(Data entries)
########################################

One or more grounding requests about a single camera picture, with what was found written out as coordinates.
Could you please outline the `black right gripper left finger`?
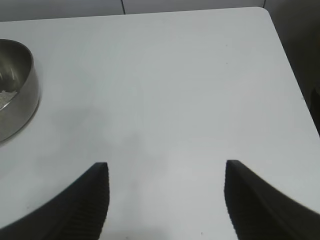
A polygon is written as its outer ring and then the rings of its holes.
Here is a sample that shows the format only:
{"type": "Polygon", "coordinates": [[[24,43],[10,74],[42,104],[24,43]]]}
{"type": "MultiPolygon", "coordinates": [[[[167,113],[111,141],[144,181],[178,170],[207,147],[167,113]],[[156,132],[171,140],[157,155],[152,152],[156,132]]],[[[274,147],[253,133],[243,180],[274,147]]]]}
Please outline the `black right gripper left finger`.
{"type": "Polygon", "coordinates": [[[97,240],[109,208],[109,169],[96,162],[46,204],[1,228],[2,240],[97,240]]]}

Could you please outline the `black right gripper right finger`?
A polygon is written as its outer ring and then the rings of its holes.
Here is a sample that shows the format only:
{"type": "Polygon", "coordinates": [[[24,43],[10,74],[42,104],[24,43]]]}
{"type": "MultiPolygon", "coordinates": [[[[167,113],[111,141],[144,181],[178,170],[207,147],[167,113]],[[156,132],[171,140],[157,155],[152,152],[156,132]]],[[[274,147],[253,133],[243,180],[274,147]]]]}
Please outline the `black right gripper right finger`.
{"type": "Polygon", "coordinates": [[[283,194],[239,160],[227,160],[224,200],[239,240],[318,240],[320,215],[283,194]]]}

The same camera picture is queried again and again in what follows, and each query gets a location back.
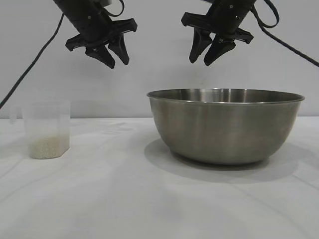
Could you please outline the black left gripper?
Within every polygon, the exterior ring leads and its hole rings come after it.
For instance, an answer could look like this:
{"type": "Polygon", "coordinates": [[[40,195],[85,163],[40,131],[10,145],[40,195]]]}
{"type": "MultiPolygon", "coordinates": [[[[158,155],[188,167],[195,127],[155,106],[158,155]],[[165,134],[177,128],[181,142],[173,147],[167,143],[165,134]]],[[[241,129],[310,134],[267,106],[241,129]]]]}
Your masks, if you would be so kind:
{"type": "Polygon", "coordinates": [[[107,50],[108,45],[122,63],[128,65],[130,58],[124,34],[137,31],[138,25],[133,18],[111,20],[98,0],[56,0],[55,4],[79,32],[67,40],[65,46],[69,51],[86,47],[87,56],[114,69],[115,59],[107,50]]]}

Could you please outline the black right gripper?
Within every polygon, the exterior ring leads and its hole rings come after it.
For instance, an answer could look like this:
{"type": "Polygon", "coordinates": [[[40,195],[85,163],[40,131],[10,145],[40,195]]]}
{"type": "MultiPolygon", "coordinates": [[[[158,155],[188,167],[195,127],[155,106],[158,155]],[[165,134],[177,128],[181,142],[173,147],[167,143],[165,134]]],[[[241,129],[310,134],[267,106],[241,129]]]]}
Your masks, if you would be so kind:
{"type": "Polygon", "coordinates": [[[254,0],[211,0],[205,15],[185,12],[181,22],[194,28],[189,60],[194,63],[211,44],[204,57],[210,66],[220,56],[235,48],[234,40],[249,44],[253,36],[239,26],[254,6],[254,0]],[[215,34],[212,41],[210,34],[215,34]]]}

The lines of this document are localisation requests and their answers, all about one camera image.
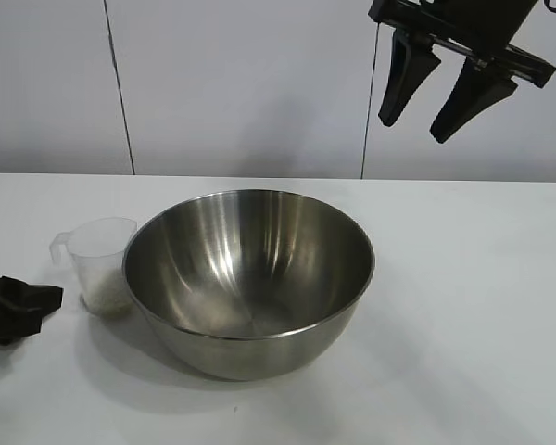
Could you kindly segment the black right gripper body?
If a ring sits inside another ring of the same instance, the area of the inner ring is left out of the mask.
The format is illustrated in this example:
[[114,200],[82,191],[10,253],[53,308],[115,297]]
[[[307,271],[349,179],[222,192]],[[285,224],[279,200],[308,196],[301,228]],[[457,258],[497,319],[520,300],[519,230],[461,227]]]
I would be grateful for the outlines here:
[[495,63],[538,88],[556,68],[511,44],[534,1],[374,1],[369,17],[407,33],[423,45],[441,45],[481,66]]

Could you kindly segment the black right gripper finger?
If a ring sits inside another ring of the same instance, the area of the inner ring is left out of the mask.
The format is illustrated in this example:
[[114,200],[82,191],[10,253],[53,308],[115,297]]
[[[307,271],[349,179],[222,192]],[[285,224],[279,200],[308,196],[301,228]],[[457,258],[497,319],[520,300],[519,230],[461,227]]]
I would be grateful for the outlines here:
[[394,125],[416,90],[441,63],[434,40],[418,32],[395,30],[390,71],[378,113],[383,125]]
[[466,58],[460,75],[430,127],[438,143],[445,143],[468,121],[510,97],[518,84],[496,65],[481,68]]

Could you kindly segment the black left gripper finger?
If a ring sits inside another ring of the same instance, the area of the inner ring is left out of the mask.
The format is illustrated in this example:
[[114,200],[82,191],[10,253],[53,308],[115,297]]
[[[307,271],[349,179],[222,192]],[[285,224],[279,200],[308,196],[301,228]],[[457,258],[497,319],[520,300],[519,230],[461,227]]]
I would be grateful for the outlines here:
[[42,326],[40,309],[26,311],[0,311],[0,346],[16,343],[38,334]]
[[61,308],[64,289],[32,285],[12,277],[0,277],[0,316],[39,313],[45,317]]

########################################

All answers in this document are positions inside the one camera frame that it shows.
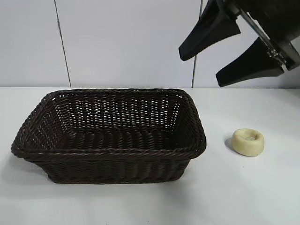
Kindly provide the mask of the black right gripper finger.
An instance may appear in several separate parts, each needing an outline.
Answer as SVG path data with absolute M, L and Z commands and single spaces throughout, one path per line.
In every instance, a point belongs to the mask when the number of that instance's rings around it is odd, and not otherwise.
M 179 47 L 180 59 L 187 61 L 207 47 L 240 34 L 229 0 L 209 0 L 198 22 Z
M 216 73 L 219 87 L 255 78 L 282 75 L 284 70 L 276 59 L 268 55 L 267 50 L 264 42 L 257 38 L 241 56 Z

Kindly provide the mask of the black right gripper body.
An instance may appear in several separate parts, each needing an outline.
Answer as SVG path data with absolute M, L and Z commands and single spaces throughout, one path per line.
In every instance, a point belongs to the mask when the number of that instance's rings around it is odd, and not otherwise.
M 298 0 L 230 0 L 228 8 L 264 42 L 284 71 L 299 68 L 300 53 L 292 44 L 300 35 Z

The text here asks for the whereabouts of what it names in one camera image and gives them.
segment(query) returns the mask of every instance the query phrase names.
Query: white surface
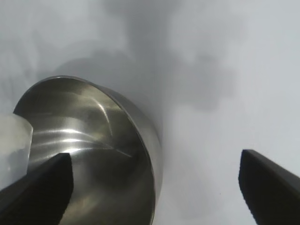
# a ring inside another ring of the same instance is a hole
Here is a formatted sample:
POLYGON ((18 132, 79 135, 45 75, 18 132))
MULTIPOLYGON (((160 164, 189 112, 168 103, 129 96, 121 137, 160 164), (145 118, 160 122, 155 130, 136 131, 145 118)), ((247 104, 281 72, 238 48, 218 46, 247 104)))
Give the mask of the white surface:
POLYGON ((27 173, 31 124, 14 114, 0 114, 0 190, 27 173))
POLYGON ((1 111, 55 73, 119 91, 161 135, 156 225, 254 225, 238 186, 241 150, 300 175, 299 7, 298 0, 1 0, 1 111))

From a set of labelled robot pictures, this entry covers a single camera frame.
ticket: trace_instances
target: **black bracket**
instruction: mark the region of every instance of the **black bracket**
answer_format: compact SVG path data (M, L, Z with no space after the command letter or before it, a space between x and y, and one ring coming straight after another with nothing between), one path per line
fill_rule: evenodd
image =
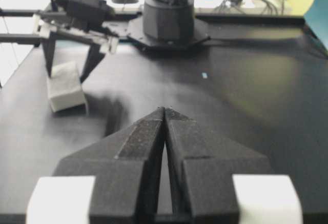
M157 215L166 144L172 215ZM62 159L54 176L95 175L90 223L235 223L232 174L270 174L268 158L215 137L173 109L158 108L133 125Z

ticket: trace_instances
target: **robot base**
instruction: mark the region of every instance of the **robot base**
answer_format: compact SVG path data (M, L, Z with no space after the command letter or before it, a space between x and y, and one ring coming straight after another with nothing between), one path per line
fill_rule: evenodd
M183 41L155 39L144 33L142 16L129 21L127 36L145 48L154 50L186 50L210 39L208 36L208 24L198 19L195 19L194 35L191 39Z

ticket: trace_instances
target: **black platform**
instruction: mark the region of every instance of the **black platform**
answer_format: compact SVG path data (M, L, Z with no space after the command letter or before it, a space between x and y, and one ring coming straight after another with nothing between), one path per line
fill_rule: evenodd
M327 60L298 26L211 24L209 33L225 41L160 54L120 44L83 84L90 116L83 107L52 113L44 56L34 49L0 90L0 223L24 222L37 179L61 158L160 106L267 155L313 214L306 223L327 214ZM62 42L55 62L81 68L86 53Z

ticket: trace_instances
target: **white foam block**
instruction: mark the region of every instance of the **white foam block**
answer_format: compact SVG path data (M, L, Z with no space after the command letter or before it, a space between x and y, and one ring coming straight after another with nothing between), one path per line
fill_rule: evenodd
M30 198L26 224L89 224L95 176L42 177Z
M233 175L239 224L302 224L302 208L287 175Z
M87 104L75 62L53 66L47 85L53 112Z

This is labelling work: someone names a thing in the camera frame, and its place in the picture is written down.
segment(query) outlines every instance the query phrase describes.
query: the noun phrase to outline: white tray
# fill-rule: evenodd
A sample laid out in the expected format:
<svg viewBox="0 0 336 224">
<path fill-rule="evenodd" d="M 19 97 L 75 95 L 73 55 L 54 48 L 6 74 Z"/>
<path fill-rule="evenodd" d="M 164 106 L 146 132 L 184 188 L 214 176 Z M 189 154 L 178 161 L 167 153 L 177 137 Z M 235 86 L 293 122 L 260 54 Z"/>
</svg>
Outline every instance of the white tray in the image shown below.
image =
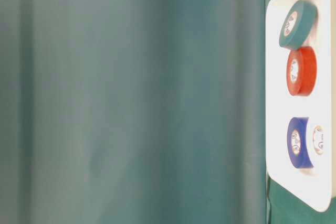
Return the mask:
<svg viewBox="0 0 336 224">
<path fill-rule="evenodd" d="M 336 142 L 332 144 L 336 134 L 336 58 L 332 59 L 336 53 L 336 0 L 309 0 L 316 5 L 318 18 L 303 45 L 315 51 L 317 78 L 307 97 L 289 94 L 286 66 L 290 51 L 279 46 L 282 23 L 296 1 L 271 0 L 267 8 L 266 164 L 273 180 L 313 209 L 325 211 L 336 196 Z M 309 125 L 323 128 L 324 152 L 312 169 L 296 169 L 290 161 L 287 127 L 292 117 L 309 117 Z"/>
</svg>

########################################

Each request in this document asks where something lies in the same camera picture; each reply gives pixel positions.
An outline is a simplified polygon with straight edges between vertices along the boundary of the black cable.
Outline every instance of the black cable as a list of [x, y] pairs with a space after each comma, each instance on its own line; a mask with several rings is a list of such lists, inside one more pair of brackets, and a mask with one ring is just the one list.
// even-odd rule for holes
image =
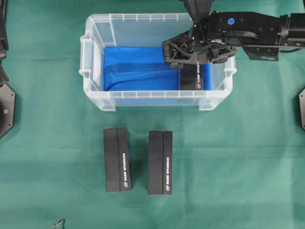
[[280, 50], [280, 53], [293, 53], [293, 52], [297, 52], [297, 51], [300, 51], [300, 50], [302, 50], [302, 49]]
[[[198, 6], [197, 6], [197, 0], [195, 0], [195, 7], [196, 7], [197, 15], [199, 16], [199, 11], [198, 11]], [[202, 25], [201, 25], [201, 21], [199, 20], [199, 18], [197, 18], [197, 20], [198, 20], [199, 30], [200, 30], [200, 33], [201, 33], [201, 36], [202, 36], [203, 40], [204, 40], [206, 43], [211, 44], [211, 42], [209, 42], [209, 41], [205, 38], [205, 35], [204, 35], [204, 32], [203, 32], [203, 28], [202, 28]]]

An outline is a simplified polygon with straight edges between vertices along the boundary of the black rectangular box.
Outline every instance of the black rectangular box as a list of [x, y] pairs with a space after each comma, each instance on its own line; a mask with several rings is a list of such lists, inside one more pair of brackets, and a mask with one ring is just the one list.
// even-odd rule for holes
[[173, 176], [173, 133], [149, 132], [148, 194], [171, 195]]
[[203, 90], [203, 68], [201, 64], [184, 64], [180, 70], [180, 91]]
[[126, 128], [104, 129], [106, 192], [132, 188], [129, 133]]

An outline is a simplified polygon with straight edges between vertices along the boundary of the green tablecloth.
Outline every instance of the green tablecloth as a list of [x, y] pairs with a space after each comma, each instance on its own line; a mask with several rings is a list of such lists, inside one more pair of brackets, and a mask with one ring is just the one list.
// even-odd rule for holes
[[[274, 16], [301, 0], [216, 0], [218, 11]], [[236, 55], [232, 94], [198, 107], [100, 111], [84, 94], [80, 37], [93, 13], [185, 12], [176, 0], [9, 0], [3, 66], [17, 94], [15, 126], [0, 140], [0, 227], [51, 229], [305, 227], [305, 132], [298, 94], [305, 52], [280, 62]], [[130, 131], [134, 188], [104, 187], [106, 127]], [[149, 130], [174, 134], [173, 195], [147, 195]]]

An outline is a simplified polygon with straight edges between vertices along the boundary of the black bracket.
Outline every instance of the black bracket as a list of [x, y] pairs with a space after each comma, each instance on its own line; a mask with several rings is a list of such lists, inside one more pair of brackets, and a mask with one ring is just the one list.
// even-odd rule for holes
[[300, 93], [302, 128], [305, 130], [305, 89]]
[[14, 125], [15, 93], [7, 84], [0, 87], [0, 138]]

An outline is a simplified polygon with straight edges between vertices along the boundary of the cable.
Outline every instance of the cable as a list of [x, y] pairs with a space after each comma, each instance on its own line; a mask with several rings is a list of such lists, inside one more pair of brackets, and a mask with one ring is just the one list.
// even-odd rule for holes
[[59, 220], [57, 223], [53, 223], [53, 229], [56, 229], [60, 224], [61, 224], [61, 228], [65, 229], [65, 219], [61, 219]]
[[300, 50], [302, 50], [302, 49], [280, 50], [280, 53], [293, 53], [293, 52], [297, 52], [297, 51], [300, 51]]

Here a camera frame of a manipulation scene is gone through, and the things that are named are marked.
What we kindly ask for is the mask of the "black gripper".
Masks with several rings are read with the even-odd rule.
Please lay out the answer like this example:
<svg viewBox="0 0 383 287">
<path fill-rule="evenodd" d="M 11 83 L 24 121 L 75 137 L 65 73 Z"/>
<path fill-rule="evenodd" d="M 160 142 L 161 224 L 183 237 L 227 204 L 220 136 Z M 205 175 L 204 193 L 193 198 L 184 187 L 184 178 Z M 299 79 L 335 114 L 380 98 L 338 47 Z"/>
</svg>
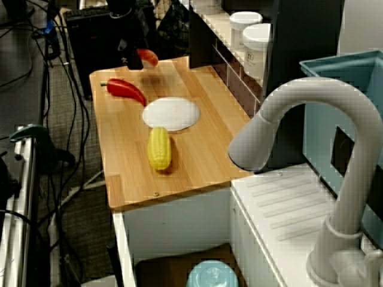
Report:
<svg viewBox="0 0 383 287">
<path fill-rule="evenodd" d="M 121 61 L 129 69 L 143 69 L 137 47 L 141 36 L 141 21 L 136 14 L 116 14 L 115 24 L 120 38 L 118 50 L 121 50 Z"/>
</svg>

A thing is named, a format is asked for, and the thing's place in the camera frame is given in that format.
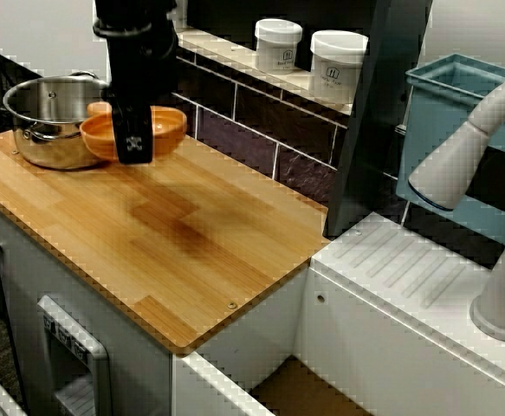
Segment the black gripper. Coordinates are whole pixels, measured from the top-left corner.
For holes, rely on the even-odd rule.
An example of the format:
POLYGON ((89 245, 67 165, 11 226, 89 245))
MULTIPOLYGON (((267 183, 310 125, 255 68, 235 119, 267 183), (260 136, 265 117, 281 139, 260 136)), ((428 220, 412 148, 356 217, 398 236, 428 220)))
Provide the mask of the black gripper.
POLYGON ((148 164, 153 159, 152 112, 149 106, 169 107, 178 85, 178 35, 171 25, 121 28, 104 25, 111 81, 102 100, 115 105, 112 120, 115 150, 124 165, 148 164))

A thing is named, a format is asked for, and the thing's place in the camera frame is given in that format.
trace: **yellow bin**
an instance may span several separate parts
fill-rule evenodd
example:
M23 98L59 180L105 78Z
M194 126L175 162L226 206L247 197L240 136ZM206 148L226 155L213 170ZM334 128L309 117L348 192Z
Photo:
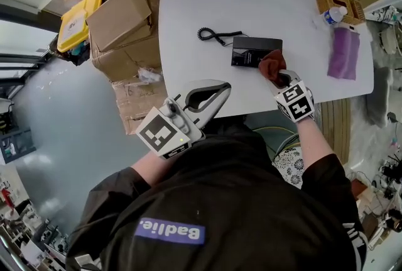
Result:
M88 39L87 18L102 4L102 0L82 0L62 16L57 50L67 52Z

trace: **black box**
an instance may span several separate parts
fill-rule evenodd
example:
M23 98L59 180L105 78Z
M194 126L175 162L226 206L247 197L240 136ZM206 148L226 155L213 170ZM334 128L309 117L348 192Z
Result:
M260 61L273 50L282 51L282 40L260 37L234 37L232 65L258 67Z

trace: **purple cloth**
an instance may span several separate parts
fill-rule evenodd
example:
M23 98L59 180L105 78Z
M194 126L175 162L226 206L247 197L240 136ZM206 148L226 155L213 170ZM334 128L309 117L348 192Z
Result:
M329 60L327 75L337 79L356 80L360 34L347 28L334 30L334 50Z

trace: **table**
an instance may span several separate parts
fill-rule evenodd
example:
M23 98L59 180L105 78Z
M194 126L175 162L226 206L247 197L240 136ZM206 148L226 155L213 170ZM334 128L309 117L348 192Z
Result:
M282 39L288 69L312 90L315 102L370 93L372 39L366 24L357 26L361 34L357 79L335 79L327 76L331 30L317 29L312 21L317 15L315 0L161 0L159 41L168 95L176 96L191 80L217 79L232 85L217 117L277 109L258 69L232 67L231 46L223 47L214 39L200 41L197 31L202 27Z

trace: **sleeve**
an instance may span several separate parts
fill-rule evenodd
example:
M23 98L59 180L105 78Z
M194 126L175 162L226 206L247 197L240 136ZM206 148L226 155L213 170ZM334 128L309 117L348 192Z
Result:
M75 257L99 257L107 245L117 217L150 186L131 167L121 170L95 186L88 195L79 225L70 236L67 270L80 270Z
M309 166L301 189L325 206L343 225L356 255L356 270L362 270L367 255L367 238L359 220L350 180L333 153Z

########################################

Show all lines above containing "instruction".

instruction: mark the region of every instance of the **black bracket**
instruction: mark the region of every instance of the **robot base**
instruction: mark the region of every instance of the **black platform**
instruction: mark the region of every instance of the **white foam block**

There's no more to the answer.